▸ **Work instruction**: Go to the line containing "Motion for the" in the records below and print it and every following line exactly, on through the line containing "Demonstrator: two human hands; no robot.", then stop.
- Opening Delimiter -
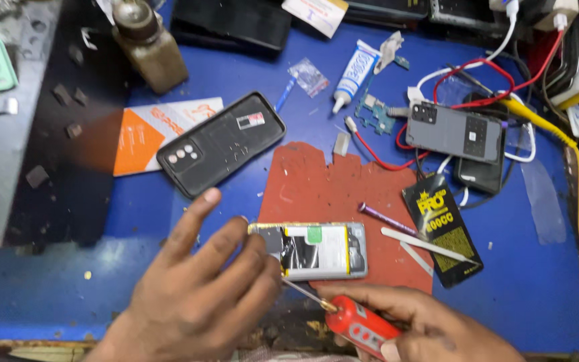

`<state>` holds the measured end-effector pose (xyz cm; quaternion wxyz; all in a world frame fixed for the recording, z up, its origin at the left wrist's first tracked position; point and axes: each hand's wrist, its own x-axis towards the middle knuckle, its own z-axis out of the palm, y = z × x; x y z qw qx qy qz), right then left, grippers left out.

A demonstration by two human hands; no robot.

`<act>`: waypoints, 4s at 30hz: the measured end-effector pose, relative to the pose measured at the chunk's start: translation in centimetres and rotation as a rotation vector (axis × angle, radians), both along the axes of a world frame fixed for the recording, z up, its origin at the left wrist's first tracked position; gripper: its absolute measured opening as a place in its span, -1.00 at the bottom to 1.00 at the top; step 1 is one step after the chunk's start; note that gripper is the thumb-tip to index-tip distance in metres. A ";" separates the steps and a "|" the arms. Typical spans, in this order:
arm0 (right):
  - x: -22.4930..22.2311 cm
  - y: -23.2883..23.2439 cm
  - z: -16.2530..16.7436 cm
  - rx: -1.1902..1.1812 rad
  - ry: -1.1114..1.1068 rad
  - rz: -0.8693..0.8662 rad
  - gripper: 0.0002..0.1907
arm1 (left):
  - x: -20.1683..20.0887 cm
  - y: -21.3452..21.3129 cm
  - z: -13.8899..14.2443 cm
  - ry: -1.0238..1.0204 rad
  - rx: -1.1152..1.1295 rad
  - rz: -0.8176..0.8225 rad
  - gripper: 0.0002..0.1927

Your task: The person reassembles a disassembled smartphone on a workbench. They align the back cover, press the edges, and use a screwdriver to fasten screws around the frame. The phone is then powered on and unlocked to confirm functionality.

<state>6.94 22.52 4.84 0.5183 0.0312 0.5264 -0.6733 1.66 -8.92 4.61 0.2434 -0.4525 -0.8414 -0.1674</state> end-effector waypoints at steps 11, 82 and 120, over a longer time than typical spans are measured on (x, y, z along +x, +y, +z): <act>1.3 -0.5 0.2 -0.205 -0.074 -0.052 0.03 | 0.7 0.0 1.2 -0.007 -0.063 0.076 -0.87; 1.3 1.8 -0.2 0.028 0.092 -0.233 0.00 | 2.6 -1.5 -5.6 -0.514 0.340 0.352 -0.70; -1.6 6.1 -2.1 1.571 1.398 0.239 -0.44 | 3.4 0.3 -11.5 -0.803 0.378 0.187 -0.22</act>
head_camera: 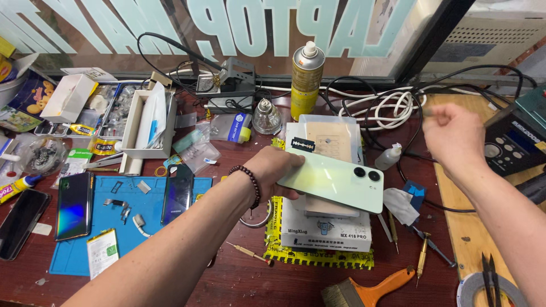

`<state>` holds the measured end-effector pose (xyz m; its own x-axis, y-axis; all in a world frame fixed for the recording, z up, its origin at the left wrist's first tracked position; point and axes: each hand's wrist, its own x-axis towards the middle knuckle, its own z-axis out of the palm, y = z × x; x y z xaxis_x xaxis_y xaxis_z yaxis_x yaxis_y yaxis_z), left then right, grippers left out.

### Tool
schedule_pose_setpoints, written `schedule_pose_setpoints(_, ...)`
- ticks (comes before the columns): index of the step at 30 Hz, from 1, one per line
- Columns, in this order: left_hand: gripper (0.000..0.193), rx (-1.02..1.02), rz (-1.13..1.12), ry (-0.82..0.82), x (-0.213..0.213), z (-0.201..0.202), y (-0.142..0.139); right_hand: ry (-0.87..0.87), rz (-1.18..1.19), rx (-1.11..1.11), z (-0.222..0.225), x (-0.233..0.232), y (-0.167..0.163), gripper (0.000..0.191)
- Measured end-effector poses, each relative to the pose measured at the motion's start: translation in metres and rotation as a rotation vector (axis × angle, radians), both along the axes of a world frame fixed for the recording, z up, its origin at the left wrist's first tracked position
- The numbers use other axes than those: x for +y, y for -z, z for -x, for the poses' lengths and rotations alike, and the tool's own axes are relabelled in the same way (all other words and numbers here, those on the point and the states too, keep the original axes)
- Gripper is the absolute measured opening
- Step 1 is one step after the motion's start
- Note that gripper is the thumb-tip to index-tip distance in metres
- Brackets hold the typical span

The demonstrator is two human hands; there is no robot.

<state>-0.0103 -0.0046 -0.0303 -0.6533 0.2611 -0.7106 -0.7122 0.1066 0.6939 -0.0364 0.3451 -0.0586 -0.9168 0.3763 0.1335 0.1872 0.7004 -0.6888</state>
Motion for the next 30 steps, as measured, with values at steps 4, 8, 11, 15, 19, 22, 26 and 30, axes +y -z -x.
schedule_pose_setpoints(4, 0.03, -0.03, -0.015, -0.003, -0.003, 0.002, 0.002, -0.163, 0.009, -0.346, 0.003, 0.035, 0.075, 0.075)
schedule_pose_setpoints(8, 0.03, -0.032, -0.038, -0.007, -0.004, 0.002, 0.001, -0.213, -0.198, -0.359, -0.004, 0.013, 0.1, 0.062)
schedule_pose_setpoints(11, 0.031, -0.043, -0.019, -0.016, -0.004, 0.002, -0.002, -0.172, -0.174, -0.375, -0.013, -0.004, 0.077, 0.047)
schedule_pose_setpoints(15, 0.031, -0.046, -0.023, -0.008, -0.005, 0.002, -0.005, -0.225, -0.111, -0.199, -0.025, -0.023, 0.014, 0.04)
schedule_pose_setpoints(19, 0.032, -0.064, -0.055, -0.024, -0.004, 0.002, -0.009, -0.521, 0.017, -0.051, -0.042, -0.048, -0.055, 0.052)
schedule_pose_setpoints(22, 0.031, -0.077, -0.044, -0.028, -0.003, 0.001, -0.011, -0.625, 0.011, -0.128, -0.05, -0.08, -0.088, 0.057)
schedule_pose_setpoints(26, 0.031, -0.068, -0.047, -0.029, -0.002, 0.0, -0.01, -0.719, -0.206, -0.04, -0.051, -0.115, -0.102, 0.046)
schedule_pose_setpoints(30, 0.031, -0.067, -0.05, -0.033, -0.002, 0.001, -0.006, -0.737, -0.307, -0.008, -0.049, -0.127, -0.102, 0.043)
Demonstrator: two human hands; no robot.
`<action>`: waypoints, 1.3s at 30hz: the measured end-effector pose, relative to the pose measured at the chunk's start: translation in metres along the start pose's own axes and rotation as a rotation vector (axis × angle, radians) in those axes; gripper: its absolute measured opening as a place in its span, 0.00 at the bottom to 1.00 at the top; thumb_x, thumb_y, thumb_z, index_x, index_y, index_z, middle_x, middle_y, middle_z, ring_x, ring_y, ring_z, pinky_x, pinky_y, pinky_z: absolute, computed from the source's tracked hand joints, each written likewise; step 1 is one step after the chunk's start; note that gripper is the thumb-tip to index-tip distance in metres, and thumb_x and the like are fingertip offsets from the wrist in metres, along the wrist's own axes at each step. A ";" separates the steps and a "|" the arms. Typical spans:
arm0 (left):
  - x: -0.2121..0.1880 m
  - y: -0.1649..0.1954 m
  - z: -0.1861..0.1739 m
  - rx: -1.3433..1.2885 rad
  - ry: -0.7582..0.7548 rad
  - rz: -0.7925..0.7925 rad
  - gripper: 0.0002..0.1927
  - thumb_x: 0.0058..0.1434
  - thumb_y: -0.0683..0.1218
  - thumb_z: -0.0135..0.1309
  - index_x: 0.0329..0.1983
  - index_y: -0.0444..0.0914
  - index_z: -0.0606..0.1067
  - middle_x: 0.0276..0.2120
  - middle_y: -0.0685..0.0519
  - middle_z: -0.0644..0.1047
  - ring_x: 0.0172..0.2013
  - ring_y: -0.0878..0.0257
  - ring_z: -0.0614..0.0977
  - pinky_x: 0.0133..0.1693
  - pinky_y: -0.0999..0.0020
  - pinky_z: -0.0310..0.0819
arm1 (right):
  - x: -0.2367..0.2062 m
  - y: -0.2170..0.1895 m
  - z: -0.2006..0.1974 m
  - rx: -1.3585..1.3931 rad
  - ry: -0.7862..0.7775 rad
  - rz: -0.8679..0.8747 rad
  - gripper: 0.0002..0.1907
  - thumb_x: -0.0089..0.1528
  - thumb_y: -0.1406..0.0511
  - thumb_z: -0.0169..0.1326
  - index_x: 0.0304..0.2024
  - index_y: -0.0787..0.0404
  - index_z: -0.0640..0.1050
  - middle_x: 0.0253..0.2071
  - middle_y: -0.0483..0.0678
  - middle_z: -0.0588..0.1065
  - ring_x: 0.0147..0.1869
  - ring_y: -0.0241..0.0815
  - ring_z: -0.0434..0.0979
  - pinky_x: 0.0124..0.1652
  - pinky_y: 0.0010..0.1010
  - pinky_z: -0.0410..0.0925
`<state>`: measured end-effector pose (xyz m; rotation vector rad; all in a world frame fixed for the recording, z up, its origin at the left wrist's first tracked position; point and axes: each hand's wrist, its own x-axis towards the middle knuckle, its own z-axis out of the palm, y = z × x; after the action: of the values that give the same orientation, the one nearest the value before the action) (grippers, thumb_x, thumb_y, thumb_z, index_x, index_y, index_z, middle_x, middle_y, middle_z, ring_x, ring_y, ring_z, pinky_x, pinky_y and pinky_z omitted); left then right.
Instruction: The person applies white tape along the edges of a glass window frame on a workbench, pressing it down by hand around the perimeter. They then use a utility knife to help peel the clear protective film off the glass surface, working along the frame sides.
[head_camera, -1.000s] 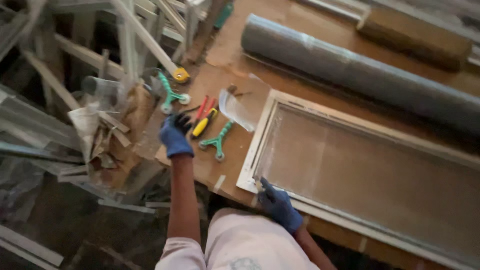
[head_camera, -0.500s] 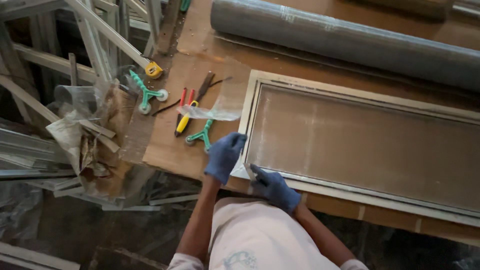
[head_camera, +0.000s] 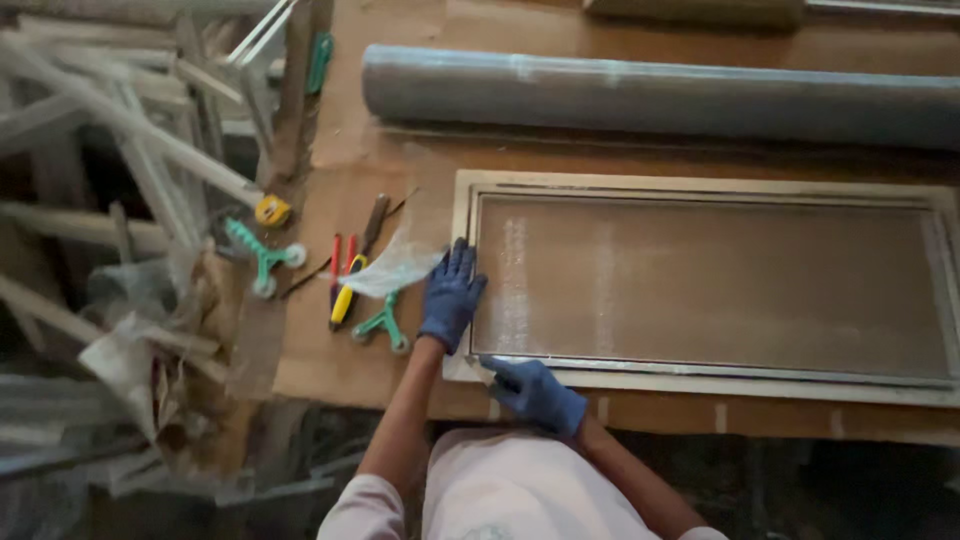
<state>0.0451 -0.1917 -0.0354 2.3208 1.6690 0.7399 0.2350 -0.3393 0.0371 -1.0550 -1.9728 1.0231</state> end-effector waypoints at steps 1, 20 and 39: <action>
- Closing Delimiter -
▸ **Result of the exercise**:
Motion for the next 30 steps, as measured, with values at steps 4, 8, 11, 15, 19, 22, 26 and 30, axes +y -z -x.
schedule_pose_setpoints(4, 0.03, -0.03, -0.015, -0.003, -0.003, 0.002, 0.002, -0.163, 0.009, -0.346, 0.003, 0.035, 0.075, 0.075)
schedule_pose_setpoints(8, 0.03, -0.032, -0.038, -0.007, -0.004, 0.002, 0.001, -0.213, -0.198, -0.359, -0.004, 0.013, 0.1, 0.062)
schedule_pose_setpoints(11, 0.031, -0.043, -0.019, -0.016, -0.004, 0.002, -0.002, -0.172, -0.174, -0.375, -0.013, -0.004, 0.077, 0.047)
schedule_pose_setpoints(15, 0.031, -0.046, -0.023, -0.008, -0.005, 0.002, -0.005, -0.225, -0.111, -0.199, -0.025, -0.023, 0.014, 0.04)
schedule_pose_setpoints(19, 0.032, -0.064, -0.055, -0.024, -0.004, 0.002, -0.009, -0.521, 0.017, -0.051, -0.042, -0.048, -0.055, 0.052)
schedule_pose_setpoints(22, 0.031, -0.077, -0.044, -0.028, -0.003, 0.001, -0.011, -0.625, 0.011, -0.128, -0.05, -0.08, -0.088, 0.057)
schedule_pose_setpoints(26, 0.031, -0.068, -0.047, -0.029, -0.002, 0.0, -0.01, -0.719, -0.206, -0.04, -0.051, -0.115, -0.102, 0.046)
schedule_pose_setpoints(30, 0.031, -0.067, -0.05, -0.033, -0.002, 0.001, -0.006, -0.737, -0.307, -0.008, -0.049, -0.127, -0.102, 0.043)
Demonstrator: two human hands; no robot.

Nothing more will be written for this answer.